## Your goal
Take the lines below from the first through the one that contains "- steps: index" and copy them exactly.

## Given data
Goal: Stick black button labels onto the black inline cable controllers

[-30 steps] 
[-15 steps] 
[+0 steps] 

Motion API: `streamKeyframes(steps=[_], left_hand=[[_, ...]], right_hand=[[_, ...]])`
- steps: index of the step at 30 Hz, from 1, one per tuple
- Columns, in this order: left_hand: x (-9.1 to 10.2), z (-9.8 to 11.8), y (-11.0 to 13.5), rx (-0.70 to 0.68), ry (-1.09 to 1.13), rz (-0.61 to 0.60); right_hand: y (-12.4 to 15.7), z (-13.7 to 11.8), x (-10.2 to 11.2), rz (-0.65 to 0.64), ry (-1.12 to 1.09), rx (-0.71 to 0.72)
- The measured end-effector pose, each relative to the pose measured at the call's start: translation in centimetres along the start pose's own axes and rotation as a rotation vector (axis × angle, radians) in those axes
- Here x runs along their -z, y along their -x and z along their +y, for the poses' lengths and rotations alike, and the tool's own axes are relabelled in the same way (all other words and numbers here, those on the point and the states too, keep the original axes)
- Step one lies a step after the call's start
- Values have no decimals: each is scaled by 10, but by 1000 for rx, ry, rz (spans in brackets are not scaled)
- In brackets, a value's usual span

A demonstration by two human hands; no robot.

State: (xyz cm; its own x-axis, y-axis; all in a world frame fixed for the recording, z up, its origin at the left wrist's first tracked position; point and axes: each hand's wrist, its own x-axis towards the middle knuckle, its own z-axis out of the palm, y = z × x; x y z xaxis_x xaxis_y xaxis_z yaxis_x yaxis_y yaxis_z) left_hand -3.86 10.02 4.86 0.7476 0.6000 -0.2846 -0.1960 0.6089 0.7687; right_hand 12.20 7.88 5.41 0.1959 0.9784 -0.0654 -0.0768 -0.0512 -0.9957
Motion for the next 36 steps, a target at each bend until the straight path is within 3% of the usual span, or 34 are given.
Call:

## Answer
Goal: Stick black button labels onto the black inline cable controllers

[-30 steps] 
[-15 steps] 
[+0 steps] 

Motion API: `streamKeyframes(steps=[_], left_hand=[[_, ...]], right_hand=[[_, ...]])`
- steps: index of the step at 30 Hz, from 1, one per tuple

The answer is complete, and the exercise is done.